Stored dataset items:

------------------------------------------------------------------------

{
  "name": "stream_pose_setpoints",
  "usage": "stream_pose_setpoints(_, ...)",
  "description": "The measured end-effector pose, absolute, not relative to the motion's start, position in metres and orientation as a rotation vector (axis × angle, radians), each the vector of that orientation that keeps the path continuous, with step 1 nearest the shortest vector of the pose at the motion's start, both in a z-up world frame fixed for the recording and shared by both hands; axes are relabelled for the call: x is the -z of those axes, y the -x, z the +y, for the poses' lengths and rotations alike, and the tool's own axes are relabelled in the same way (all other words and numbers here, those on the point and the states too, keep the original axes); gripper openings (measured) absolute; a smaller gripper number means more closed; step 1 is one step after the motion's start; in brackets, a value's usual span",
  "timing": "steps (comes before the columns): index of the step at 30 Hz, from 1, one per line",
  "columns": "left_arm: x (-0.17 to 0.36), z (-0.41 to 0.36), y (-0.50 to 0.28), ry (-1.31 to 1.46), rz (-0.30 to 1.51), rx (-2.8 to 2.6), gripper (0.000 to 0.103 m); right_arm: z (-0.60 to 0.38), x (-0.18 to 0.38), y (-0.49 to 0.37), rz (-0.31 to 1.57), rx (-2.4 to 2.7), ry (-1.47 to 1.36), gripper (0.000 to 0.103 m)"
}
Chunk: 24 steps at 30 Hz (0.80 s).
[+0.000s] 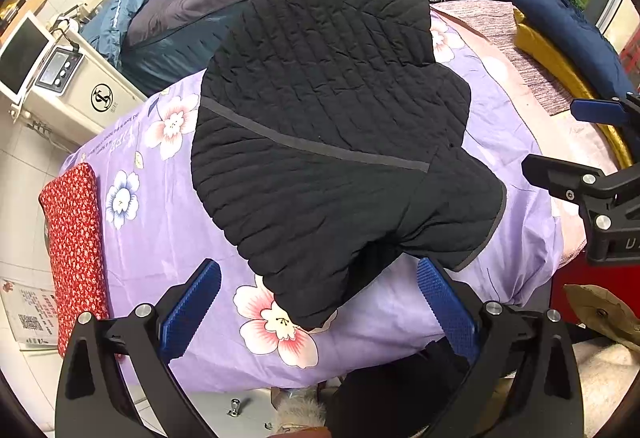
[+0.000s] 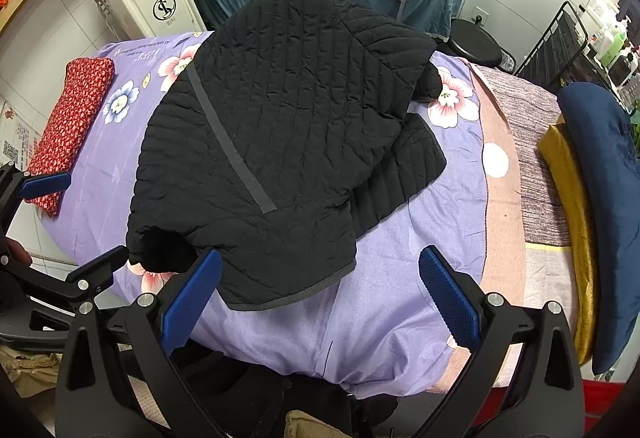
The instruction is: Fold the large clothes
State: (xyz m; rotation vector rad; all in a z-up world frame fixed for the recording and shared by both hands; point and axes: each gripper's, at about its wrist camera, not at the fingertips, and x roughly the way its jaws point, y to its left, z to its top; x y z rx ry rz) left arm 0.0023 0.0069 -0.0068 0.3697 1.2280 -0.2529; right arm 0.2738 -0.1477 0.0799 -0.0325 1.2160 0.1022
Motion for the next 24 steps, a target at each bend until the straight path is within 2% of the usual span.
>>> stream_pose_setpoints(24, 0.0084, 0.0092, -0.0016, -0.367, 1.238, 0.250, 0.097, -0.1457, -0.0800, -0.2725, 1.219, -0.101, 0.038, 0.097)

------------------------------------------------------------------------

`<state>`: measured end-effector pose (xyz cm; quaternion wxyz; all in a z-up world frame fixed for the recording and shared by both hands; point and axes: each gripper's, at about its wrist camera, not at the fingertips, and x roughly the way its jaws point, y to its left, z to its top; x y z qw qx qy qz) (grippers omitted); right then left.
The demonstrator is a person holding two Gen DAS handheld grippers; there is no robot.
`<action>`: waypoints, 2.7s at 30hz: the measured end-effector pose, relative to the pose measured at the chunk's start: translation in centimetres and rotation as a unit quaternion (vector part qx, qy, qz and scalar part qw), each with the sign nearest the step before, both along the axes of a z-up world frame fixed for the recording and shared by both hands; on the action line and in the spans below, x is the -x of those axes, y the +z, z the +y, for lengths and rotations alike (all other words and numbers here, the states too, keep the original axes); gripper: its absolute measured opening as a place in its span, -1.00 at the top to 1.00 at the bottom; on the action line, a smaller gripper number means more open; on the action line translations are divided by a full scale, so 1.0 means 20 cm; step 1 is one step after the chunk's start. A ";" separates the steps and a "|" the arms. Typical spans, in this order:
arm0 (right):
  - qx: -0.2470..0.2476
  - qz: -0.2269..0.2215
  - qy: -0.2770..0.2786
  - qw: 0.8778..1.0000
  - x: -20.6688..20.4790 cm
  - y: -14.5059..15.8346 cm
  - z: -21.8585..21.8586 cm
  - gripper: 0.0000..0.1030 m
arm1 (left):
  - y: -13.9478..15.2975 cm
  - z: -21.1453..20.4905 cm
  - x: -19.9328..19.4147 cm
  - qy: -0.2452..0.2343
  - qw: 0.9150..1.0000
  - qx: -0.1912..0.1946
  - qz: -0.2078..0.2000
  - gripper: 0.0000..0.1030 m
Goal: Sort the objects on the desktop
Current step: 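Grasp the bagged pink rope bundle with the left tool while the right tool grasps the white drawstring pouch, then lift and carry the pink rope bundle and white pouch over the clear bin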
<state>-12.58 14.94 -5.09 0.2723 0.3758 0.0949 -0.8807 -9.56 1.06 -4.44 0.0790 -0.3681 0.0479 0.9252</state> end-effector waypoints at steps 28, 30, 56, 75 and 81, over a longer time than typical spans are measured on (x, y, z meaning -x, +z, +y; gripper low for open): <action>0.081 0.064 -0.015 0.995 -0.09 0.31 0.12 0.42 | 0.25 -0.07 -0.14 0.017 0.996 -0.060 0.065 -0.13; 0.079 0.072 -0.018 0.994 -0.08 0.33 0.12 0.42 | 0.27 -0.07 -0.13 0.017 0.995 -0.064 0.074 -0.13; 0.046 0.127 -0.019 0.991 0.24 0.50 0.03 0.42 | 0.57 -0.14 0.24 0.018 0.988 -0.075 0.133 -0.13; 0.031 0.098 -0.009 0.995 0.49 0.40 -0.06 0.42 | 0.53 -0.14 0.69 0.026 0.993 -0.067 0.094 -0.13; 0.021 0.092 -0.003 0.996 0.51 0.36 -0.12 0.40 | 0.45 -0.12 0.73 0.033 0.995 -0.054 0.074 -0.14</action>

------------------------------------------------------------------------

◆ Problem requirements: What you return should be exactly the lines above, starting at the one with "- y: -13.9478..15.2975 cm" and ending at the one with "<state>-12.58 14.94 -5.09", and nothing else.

◆ Expected output:
  - y: -13.9478..15.2975 cm
  - z: -21.1453..20.4905 cm
  - x: -19.9328..19.4147 cm
  - qy: -0.2452..0.2343
  - qw: 0.9150..1.0000
  - qx: -0.1912..0.1946
  - qz: -0.2078..0.2000
  - gripper: 0.0000..0.1030 m
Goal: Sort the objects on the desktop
Current step: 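Grasp the bagged pink rope bundle with the left tool while the right tool grasps the white drawstring pouch, then lift and carry the pink rope bundle and white pouch over the clear bin
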<state>-12.58 14.94 -5.09 0.2723 0.3758 0.0949 -0.8807 -9.56 1.06 -4.44 0.0790 -0.3681 0.0479 0.9252</state> end-effector waypoints at steps 28, 30, 56, 75 and 81, over a longer time than typical spans are measured on (x, y, z meaning -x, +z, +y; gripper low for open): <action>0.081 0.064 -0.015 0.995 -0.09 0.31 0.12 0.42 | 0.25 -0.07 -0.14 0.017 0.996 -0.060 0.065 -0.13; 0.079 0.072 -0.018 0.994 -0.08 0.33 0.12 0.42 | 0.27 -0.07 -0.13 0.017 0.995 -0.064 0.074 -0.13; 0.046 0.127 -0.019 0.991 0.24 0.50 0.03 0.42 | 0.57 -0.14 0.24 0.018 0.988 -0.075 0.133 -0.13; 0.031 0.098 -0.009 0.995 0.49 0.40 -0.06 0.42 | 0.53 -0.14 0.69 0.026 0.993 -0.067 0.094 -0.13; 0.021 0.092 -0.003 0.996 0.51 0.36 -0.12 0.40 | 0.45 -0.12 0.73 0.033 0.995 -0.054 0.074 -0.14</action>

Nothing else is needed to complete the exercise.